Je caresse la matière de ces pages. Les feuilleter avec précaution, ne pas les tourner trop vite. Elles risqueraient de tomber en poussière. Les années ont passé. On n’a plus beaucoup de temps tous les deux. Maintenant que les circonstances familiales m’amènent à me séparer du vieux livret, vient l’idée de retrouver ce qui a été perdu. Le chemin qui fut le sien, qui sait, les présences qui l’habitent. Avancer pour cela dans la fréquentation des livres et des archives.
Extrait p.23
Marie-Hélène Prouteau est de ces auteurs dont la prose ne cesse d’être traversée et nourrie par la poésie. Qu’elle évoque la petite plage de son enfance, Nantes la ville aux maisons qui penchent ou qu’elle s’intéresse aujourd’hui avec ce Cœur est une place forte à la mémoire familiale et collective, aux désastres de la guerre sur les esprits, c’est toujours en référence à des poèmes qu’elle donne de la substance à son propos et accompagne ainsi son travail documentaire. Tout part ici du livret militaire de son grand-père qu’il perdit durant les combats de la Première Guerre mondiale et qui fut rendu à sa famille en 1961 après qu’on l’ait retrouvé avec bien d’autres au domicile d’un prêtre qui les collecta pour les préserver des Allemands. Anecdote familiale qui donne à Marie-Hélène Prouteau le prétexte de se pencher sur ce que furent les horreurs des combats durant des mois et comment la population civile sans distinction de sexe et d’âge fut soumise aux exactions cruelles de militaires à l’esprit égaré et devenu de sordides bourreaux.

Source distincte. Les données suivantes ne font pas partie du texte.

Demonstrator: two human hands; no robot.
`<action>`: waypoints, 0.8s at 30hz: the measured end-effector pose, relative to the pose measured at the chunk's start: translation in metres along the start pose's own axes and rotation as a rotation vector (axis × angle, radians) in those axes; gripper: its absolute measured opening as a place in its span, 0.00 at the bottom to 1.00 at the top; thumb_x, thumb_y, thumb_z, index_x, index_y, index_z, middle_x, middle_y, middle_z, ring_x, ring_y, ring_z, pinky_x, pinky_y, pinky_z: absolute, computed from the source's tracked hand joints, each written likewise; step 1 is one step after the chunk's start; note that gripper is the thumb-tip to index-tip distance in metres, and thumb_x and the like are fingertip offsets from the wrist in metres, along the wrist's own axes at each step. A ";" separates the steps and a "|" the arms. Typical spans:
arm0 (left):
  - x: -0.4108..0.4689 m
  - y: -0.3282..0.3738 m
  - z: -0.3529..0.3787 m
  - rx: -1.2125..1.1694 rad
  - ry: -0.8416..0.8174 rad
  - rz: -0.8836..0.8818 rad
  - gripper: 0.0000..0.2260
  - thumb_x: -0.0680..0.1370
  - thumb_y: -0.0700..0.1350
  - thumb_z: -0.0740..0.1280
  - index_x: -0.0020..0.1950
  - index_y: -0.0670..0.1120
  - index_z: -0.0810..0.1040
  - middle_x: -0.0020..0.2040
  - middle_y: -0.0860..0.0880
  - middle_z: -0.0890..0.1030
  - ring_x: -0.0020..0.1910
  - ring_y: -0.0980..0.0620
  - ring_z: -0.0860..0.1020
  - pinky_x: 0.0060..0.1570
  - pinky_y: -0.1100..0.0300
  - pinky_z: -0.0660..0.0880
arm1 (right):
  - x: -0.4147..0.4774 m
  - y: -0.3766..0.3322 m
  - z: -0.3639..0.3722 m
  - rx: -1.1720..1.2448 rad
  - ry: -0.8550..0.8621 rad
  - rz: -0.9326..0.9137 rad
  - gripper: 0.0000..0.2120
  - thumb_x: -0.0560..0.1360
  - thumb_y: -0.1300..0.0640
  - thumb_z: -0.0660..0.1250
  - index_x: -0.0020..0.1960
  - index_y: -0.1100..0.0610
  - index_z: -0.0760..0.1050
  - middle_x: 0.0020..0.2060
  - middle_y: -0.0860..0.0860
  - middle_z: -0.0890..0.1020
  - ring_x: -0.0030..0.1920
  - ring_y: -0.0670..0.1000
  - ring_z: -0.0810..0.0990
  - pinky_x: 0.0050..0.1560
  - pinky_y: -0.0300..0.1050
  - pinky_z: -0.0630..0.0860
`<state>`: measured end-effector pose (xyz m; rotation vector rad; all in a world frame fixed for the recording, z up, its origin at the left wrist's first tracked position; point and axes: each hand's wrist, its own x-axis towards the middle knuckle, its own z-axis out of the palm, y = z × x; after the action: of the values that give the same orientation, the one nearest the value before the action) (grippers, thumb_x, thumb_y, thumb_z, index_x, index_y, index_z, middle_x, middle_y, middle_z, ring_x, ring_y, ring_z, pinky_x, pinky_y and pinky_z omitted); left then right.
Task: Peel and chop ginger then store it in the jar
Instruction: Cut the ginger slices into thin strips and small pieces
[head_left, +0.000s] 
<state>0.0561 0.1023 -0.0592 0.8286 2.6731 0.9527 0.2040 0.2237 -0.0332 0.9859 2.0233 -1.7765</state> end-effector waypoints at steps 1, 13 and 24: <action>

Les tessons enflammés et la poussière pleuvent en averse – le peuple gémit.
À force d’entasser les cadavres, c’est un mur de corps que l’on élève – le désastre engloutit tout pêle-mêle.
Le peuple gémit.
Ur détruite. L’évidence, soudainement, on quitte la troisième Dynastie, ses énormes murailles de brique. Ses palmeraies, ses champs fertiles et ses canaux saccagés dans des nuées de poussière. Le désastre n’a plus nom Mésopotamie. C’est Brest, Maissin, Hambourg, Beyrouth, Sarajevo et Alep ravagées. Le vaste monde des villes en guerre émerge.
Extrait p.102
À cette quête pour retrouver la mémoire d’un grand-père mort avant sa naissance, Marie-Hélène Prouteau ajoute ses propres souvenirs quant à d’autres combats qui, de sa ville natale, Brest, à d’autres lieux martyrs tels Dresde, Sarajavo, ont détruit et tué. Et c’est là que la parole poétique vient traverser sa démarche, la soutenir et donner un écho résistant à ces drames. C’est le War Requiem de Wilfred Owen, c’est la parole inaltérable de Celan à qui elle emprunte le titre de ce livre. Et d’écrire : « Le poète dit l’insoutenable. Dit tout ce qui fut volé à ces hommes. Le visage des filles, la paix de la nature, la grâce ténue de chaque vie. »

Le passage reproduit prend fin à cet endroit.